Angka kelahiran Korea Selatan akan menunjukkan kenaikan pada 2024 untuk pertama kalinya dalam sembilan tahun, menyusul peningkatan kembali jumlah pernikahan yang tertunda karena pandemi COVID-19.
Negara yang telah dilanda kemelut politik setelah pemakzulan Presidennya Yoon Suk Yeol ini telah mencatat tingkat kesuburan terendah di dunia, tetapi jumlah bayi baru lahir antara Januari 2024 dan November 2024 naik 3 persen dari tahun sebelumnya menjadi 220.094. Demikian dalam data bulanan pemerintah yang diungkapkan Rabu (22/1/2025).
Pada 2023, jumlah bayi baru lahir turun sebesar 7,7 persen, penurunan ini sudah berlangsung selama delapan tahun berturut-turut dan mengakibatkan tingkat kesuburan tahunan sebesar 0,72, yang terendah secara global. Peningkatan ini terjadi seiring bertambahnya jumlah pernikahan pada 2023, menandai peningkatan pertama dalam 12 tahun setelah banyak pasangan menunda pernikahan selama pandemi.
Di negara Asia, terdapat korelasi tinggi antara pernikahan dan kelahiran, dengan selang waktu satu atau dua tahun, karena pernikahan sering dianggap sebagai prasyarat untuk memiliki anak. Dalam survei pemerintah tahun lalu, 62,8 persen warga Korea Selatan menentang kelahiran di luar nikah, meskipun jumlah tersebut turun dari 77,5 persen yang terlihat satu dekade lalu.

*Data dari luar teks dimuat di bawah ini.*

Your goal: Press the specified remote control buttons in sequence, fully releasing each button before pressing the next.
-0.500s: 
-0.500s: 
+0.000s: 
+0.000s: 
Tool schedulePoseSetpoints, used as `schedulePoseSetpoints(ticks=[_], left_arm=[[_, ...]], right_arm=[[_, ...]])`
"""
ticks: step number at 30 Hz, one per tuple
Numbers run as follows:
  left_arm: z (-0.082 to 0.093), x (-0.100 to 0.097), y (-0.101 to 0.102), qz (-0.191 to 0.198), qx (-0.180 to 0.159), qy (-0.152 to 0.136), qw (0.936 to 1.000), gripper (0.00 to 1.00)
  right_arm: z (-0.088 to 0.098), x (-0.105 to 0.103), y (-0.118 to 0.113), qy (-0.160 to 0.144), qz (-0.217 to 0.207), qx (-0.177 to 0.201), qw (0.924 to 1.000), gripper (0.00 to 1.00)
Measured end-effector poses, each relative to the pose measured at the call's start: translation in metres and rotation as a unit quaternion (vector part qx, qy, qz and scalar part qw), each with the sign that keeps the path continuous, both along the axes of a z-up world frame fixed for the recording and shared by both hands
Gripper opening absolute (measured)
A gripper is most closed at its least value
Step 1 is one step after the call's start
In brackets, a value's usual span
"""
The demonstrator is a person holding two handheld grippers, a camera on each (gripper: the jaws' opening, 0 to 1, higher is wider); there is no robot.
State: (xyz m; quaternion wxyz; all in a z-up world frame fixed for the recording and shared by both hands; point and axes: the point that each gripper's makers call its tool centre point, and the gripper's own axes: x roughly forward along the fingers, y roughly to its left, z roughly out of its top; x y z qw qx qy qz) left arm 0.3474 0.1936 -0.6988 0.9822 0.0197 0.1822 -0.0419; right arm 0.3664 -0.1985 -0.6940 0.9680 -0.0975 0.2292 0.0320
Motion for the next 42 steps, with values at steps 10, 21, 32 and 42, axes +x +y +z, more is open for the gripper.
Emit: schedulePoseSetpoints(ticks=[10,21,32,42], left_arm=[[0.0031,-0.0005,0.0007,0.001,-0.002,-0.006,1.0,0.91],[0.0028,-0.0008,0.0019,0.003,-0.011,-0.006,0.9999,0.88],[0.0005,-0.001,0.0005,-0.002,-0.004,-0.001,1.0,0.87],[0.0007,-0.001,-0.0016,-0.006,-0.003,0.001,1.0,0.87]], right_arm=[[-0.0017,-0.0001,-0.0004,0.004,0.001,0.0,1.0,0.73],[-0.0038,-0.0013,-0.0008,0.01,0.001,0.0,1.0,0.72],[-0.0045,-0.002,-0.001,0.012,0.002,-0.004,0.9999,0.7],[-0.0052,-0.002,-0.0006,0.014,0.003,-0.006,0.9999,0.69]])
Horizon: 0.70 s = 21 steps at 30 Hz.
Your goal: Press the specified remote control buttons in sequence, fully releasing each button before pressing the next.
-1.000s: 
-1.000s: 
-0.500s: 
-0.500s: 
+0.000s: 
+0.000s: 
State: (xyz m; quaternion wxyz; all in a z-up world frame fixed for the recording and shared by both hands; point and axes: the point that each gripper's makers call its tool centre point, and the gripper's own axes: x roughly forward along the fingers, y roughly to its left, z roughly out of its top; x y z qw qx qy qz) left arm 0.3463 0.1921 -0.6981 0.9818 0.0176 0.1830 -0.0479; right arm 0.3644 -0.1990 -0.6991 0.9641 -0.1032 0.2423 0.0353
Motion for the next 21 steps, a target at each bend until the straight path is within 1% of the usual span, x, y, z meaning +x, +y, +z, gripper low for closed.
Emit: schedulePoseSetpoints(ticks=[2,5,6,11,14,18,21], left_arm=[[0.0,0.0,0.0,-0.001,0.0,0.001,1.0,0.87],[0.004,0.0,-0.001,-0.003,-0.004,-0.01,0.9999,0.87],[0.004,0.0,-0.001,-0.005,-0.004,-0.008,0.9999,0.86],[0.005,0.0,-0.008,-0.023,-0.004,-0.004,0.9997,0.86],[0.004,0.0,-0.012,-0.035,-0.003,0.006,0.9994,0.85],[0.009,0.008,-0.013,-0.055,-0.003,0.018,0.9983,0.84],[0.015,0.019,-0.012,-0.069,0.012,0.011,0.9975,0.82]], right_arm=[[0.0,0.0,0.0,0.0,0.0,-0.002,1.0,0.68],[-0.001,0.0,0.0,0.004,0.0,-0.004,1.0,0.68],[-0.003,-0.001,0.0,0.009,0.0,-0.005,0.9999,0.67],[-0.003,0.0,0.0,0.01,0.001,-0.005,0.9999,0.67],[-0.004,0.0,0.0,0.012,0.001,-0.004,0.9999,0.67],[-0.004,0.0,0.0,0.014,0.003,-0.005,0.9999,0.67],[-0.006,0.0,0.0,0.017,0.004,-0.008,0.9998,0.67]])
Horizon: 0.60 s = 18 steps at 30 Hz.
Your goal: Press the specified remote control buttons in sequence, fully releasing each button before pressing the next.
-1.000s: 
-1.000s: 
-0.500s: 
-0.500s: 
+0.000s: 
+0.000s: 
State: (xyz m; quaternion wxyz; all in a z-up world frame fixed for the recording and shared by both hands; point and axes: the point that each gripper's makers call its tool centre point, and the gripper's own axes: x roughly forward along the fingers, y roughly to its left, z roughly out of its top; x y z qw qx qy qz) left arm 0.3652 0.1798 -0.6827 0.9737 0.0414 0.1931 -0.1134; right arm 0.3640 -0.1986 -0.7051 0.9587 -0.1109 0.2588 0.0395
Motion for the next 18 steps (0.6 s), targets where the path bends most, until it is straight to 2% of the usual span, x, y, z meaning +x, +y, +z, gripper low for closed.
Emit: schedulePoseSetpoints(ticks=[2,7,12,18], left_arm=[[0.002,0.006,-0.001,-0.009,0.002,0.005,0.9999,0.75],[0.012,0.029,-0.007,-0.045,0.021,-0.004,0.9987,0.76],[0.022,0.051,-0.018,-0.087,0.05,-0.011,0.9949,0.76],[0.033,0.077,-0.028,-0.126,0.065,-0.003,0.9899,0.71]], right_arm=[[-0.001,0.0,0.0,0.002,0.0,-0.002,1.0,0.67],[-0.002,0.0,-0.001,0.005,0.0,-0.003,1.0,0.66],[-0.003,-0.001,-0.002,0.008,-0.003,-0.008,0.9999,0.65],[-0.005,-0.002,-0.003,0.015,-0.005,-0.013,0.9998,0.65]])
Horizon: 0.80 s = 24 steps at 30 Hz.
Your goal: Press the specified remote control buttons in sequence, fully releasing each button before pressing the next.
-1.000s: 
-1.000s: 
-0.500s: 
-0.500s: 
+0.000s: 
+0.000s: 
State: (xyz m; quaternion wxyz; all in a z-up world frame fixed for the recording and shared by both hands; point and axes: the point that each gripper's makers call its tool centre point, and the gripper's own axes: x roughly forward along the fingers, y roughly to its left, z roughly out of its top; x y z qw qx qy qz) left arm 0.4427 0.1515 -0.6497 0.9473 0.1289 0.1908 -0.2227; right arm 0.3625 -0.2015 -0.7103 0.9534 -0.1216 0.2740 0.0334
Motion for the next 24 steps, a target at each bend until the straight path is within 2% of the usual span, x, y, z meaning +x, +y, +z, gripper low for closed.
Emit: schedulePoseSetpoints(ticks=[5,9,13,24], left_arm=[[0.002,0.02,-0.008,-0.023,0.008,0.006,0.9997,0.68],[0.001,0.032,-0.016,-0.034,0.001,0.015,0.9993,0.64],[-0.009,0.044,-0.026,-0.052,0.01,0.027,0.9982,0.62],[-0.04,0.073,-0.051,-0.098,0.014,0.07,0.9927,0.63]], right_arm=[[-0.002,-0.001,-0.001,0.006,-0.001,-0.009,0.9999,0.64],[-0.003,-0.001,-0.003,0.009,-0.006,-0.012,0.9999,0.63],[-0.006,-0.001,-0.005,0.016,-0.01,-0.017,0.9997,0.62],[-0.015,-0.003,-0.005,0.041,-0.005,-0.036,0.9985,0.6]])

Populasi yang menyusut dan menua menjadikan Korea Selatan sebagai masyarakat yang sangat tua. Di negara tetangga China, jumlah kelahiran naik 5,8 persen menjadi 9,54 juta pada 2024, juga didorong oleh penundaan pernikahan karena pandemi.
Jumlah pernikahan di Korea Selatan pada periode Januari hingga November melonjak 13,5 persen menjadi 199.903. Angka tersebut, kecuali jika terjadi perubahan pada Desember, akan menandai peningkatan tahunan terbesar sejak tahun 1980.
Tahun lalu, Korea Selatan meluncurkan berbagai langkah untuk mendorong kaum muda menikah dan memiliki anak, setelah Presiden mengumumkan krisis demografi nasional dan rencana untuk membuat kementerian baru yang dikhususkan untuk mengatasi tingkat kelahiran rendah.
Sebagian besar tindakan tersebut berupa dukungan finansial melalui pemotongan pajak dan subsidi, yaitu pemotongan pajak satu kali sebesar 500.000 won (Rp5,6 juta) per orang untuk pasangan yang menikah antara 2024 dan 2026, meskipun pemerintah telah mengatakan akan mencoba mengambil pendekatan yang lebih komprehensif.